Task directions: If a line in the data below contains the word "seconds", copy it out.

Material provided: Begin

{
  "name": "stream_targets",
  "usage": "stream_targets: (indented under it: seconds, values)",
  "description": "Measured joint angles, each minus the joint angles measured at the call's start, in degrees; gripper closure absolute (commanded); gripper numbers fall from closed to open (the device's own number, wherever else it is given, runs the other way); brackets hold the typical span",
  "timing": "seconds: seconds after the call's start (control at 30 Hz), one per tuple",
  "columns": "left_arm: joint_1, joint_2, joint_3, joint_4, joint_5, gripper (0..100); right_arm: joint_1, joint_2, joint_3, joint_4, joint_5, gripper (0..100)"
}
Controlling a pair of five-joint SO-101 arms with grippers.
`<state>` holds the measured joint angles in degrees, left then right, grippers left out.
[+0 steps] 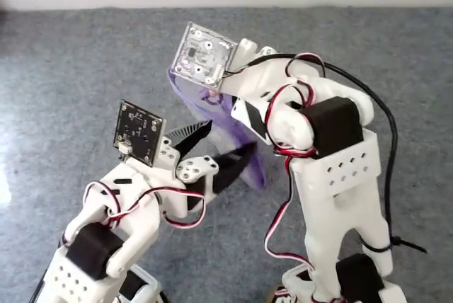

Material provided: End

Solution below:
  "usage": "stream_targets: (indented under it: seconds, values)",
  "timing": "seconds: seconds after the call's start (control at 30 Hz), one per tuple",

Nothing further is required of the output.